#### Goal of the exercise
This exercise calls for copying every line below that holds the word "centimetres".

#### Information given
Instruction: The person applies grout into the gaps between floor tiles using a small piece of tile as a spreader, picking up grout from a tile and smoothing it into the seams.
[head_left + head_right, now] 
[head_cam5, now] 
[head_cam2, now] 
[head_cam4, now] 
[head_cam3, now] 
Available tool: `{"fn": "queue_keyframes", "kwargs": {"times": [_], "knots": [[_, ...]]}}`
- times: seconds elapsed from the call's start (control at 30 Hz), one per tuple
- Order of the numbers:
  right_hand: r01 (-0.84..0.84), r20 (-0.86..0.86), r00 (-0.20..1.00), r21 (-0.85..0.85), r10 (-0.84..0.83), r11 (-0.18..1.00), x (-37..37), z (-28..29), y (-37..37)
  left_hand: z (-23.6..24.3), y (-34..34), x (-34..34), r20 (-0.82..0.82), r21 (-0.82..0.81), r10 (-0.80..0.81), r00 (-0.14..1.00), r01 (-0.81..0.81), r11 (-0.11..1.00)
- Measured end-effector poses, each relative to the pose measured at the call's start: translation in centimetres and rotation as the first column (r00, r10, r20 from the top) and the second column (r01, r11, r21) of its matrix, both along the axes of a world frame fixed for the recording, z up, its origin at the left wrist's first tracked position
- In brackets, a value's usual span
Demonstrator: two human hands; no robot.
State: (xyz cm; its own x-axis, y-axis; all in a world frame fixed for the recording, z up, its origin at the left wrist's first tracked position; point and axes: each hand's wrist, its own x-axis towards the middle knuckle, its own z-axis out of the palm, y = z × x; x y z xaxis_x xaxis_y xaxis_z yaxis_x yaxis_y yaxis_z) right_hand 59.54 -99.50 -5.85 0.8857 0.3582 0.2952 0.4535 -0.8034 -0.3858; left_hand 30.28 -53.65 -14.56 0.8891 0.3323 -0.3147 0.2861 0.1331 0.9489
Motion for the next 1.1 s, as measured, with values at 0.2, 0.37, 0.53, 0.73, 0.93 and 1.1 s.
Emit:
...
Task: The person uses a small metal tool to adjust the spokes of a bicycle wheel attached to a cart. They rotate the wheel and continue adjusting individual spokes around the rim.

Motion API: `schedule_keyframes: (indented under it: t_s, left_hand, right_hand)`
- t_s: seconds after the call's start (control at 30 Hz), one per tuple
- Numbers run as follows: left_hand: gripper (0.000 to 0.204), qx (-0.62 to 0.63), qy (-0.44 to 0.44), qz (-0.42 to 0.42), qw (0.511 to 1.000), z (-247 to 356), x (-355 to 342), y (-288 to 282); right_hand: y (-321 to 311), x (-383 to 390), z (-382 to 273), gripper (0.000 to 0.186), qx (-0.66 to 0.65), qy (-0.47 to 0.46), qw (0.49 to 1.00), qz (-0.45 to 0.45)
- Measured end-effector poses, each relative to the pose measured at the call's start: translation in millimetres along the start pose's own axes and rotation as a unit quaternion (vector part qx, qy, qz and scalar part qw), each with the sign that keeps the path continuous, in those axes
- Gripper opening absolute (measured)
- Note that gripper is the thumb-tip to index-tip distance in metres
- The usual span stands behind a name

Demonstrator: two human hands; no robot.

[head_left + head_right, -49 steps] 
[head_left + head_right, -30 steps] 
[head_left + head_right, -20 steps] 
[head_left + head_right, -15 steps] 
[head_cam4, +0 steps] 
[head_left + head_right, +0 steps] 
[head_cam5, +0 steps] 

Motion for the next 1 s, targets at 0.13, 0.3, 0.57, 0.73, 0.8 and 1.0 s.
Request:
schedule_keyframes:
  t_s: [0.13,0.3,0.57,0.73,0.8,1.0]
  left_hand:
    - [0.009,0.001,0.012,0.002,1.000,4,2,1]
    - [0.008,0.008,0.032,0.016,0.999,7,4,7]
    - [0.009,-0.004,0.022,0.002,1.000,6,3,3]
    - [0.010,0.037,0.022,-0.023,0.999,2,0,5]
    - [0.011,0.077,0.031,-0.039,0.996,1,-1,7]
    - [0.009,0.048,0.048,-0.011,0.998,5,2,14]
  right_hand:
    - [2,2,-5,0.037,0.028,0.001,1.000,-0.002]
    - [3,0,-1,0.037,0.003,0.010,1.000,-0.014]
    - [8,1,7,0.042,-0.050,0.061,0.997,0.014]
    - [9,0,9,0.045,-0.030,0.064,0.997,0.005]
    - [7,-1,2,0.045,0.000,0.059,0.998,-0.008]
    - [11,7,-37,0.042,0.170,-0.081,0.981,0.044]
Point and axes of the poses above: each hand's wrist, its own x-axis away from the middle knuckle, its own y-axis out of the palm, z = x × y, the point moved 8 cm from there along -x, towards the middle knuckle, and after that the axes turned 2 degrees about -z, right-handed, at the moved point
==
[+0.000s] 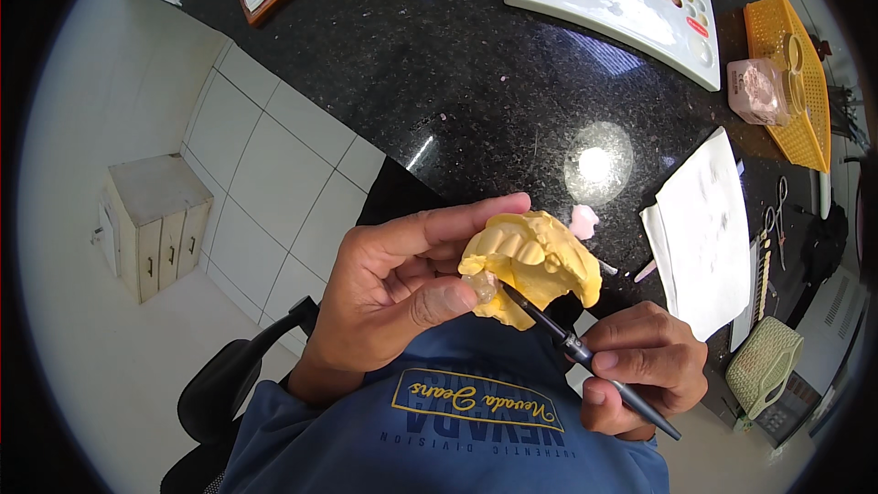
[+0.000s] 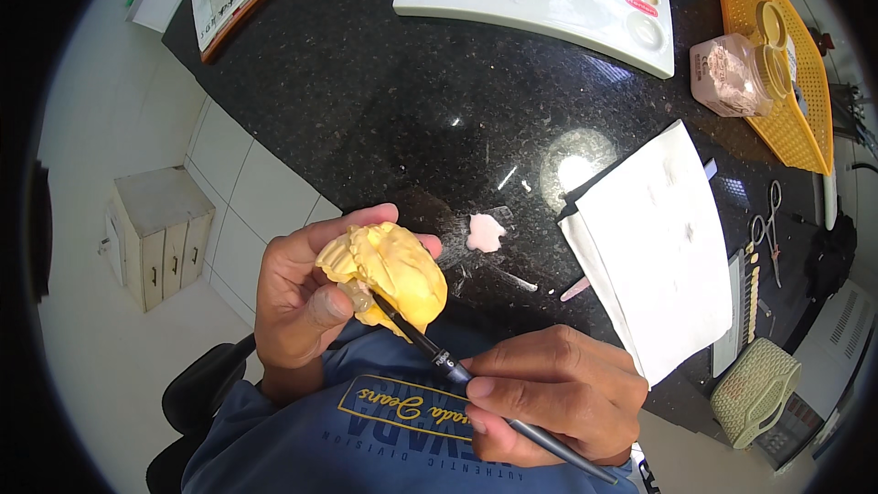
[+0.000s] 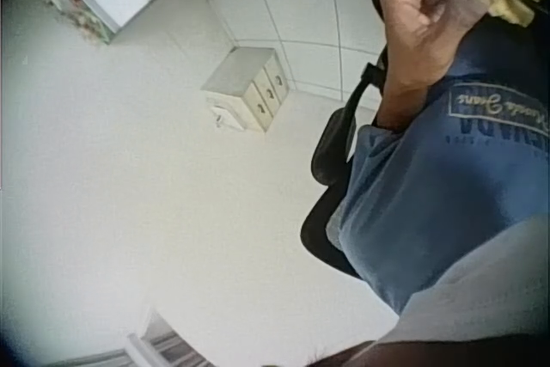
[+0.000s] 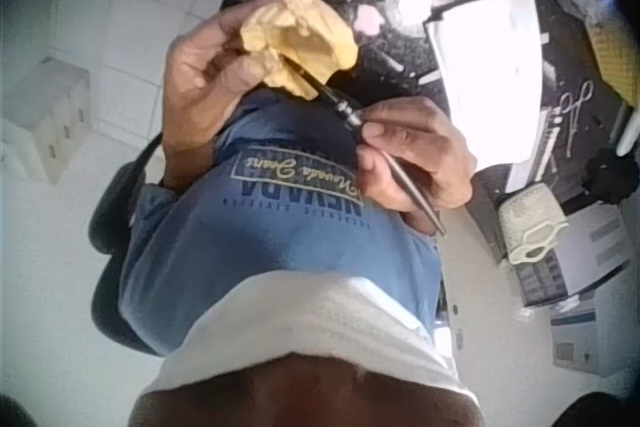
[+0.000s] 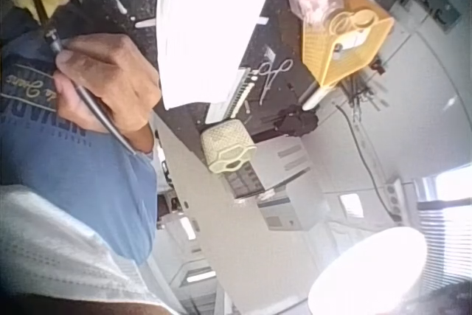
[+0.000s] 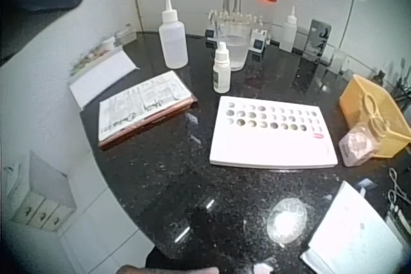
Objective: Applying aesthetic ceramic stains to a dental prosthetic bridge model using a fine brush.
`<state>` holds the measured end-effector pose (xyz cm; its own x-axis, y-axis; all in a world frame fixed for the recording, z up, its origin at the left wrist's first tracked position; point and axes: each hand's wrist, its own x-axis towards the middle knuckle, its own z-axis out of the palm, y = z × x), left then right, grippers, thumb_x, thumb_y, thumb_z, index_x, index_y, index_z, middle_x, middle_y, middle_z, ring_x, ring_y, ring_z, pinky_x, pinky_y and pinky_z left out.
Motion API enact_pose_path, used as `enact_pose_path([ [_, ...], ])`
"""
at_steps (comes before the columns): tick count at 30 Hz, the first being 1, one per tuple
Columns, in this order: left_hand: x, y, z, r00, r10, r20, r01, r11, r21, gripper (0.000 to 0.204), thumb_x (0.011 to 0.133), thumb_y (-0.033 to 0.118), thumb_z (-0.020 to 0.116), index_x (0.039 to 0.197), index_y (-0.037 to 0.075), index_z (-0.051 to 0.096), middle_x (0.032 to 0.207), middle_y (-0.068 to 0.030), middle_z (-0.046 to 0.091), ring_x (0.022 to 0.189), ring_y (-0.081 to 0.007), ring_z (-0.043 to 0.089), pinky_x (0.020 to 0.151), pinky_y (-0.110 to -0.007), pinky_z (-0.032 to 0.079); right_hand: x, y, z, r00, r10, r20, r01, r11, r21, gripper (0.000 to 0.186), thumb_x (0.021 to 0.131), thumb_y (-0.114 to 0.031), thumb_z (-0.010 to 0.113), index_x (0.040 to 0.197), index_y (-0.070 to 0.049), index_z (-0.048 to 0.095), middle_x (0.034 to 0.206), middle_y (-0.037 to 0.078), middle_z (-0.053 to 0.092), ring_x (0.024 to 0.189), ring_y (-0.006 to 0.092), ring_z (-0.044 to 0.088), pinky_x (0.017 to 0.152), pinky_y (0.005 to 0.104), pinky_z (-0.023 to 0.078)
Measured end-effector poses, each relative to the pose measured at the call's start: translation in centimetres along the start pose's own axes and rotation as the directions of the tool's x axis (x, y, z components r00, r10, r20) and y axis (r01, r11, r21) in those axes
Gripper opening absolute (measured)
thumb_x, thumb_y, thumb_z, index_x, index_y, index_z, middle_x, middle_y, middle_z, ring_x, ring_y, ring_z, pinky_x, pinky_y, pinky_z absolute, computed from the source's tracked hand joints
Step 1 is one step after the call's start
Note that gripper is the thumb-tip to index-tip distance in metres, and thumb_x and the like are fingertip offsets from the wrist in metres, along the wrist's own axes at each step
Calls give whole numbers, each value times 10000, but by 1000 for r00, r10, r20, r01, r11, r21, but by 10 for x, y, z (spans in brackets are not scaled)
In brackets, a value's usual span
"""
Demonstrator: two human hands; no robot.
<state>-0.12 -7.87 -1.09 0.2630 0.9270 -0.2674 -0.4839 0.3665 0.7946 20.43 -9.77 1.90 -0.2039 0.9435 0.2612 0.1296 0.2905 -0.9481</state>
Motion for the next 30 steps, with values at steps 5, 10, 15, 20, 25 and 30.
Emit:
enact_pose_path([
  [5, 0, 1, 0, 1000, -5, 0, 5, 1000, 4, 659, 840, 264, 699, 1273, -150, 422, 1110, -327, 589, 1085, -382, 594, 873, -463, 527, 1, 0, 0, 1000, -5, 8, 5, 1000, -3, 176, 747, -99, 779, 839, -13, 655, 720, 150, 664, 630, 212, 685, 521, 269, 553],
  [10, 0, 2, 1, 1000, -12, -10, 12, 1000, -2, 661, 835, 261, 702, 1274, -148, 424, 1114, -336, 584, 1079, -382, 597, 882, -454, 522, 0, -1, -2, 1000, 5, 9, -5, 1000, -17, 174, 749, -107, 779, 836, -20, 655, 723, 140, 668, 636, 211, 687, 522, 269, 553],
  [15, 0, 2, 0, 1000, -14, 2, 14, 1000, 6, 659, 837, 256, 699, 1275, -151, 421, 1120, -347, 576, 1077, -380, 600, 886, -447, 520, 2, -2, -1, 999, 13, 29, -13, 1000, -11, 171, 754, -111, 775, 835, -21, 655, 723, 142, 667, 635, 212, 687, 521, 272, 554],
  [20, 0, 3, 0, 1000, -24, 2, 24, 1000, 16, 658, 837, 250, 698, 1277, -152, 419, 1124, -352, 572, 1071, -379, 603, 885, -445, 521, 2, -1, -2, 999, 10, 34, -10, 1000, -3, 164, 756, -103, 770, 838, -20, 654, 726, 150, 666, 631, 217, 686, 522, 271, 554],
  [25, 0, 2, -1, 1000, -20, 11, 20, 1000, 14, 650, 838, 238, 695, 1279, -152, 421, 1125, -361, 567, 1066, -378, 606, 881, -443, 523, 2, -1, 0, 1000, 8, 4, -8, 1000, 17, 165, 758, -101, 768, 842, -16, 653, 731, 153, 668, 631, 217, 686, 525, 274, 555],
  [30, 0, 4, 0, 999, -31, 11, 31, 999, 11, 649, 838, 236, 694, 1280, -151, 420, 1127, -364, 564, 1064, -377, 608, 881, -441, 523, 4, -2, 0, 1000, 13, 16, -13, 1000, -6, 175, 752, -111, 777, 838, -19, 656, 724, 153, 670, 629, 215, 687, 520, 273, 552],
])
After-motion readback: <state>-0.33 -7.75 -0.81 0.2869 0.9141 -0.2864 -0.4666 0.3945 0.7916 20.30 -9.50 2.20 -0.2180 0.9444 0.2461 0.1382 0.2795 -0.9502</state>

#### Output below
- Measured end-effector poses, each relative to the pose measured at the call's start: translation in centimetres and rotation as the first column (r00, r10, r20 from the top) and the second column (r01, r11, r21) of its matrix, both along the axes of a world frame fixed for the recording, z up, its origin at the left wrist's first tracked position
Measured end-effector poses, each relative to the pose measured at the call's start: translation in centimetres along the start pose's own axes and rotation as the directions of the tool's x axis (x, y, z components r00, r10, r20) and y axis (r01, r11, r21) in those axes

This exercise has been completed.